Another way is to simply put the questioner down by poking some fun at them. Of course, they’ll hate you even more if you do this! My personal preference is to treat any critical remarks as veiled requests for information, until, of course, it’s quite obvious that the questioner is lusting after your blood, when you’ll have to do something to defend yourself.
If you’re prepared to ignore any preliminary insults (that some people, possibly insecure ones, feel they’ve got to make almost as a formality), then you may well strike up quite a good conversation. This dialogue took place when I was a guest at a wedding, and is a good example:
The Eating Dialogue!
QUESTIONER: ‘I see you’re not eating any meat’.
ME (examining plate): ‘Goodness me, you’re quite right, I’m not.
QUESTIONER: ‘Is that for religious reasons?
ME: No. Are you eating meat for religious reasons, then?’
QUESTIONER: ‘No, I just like it. Why aren’t you eating what the rest of us are eating?’
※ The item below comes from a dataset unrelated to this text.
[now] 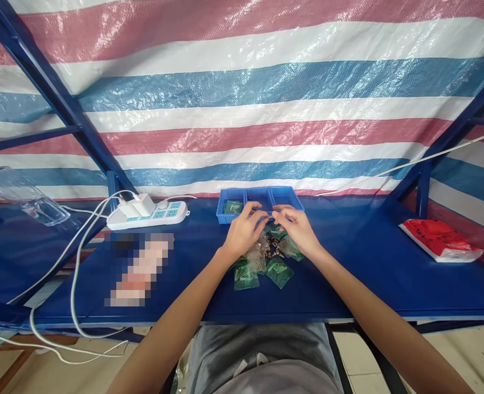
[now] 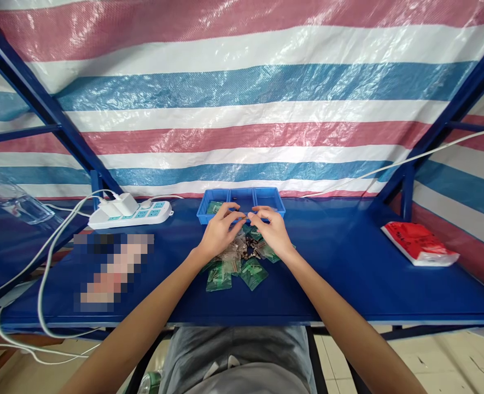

ME: ‘There are several other people eating the same as me. I
hope it doesn’t make you feel too uncomfortable
QUESTIONER: They say that carrots scream, you know, when you boil them.
ME: Well, personally, I tend to eat them raw. But I doubt whether they scream. They don’t have a central nervous system, so they don’t have the same ability to suffer that animals and humans do. But a lot of people are cutting down on their meat these days, often for health reasons. How about you?’
QUESTIONER: ‘Well, I suppose I am eating less than I used to. It doesn’t seem to taste the same as it used to. But I wouldn’t know what to replace it with.’
My favourite dishes for friends
And so we got into a discussion of meat ‘replacements, and I told him about some of my favourite dishes, and we struck up a good conversation that several other people joined in with. By standing your ground quite firmly, but not responding to an aggressive preliminary, you stand the best chance of avoiding a clash and maybe making a friend. Go out and make it work for you!